Mostra de Tiradentes: O Cerco

o cerco

Por Chico Torres

Um filme que é concebido durante o processo de sua feitura precisa saber dos riscos que corre e da natureza diversa desses riscos. Ao ver o debate com os realizadores de O cerco, fiquei com a impressão de que o filme possui uma ótima justificativa, mas que funciona apenas de maneira intelectual e extra-fílmica. Como acontece com boa parte da arte contemporânea que depende da legenda e que por isso mesmo se apresenta articulado com um conceito prévio, fui levado a esse lugar de que o filme não possui em si a força daquelas argumentações apresentadas durante o debate, ou que pelo menos não foi construído de uma maneira que me convencesse particularmente.

A ideia de um “tempo quântico”, como foi indicado por um dos realizadores, é bastante promissora. O que se tem é passado, presente e futuro interagindo dentro de um edifício em ruína, centrado em uma personagem feminina que convive com todas essas camadas materializadas através de outros personagens. Alegoricamente, a casa serve como uma espécie de núcleo de tensão para tratar de uma questão política recorrente no Brasil: a ditadura militar e suas implicações no presente e no futuro.

A partir disso, identifico dois problemas que me parecem fundamentais sobre a diferença entre aquilo que foi conceituado pelo filme e a sua realização. O primeiro problema é que todo o arcabouço conceitual da obra parece funcionar de modo circular, o que faz com que aquele discurso se esgote muito rapidamente. Ou seja, não nos são apresentadas camadas, desdobramentos.  Pelo contrário, parece que tudo flutua dentro dessa ideia primária e que nada se desenvolve através dela. O segundo problema relaciono com o modo improvisado e documental no qual o filme foi realizado. Essa intenção, ainda que nos aproxime da protagonista e dos adolescentes do filme, acaba, por outro lado, esvaziando o pretenso valor simbólico atribuído a eles e que tenta ser transmitido através da estranheza do filme (sua montagem, seus planos e sua fotografia se esforçam nesse sentido). A construção dos planos, com a maioria das cenas construídas fragmentariamente e dentro de ambientes fechados, criam um tipo de contraste estranho entre personagens quase sempre simples e reais, com uma ambientação fantasmagórica e imprecisa.

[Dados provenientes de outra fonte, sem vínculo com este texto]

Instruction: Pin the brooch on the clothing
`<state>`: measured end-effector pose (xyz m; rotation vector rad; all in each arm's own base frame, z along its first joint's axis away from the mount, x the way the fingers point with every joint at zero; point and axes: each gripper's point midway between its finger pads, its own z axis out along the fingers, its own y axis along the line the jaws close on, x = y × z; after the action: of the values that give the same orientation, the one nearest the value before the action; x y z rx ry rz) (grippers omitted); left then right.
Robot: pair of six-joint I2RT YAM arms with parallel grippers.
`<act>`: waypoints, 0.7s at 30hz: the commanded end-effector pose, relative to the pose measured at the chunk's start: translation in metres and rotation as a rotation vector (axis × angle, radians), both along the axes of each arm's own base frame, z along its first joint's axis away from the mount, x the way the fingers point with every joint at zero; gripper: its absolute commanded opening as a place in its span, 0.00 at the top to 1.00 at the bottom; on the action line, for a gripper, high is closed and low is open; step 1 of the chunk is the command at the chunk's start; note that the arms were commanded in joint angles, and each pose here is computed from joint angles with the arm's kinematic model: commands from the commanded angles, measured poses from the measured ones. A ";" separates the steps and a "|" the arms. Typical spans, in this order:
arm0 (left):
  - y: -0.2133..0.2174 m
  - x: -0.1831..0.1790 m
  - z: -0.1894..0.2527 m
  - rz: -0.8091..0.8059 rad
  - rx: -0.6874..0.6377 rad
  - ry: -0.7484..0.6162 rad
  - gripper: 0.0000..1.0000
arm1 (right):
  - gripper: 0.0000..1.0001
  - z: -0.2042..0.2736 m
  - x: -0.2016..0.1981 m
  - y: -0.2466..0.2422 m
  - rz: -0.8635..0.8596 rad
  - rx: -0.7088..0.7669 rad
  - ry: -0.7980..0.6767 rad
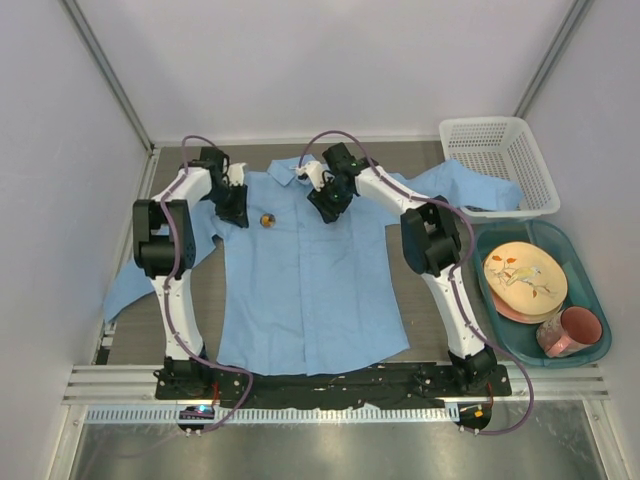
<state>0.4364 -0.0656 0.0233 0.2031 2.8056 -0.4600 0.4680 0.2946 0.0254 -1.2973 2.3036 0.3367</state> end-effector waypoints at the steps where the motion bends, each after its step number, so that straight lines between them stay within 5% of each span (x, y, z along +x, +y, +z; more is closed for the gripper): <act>1: 0.026 0.007 -0.012 -0.035 0.096 0.005 0.71 | 0.47 -0.013 -0.008 -0.017 -0.021 -0.042 0.084; 6: 0.006 0.021 0.044 -0.086 -0.014 -0.132 0.58 | 0.40 0.036 -0.005 -0.001 0.013 0.048 0.028; 10: 0.050 0.035 0.084 0.039 0.006 -0.229 0.59 | 0.39 0.058 -0.002 -0.007 0.013 0.056 -0.014; 21: 0.127 0.032 0.061 0.240 0.073 -0.184 0.66 | 0.42 0.024 0.017 -0.065 -0.162 -0.021 0.040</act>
<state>0.4648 0.0517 0.0873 -0.0288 2.6197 -0.3036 0.4685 0.2506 0.0360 -1.2157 2.4145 0.3526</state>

A sensação que se fica é que o filme procura fugir daquilo que quer dizer, que é o seu discurso político que articula acontecimentos passados com os vividos na atualidade. Mas essa fuga, ainda que tenha seus méritos formais, parece, sobretudo, um artifício para esconder ainda mais o modo improvisado e dispersivo de sua construção. Desse modo, penso que O cerco não consegue se realizar sob as ideias que foram “achadas” por seus realizadores no processo do filme, nos restando a sua bela fotografia e bons momentos de atuação de todos os personagens, em uma entrega sincera e livre em um filme que parece estar perdido tal qual a protagonista que orbita em temporalidades indefinidas.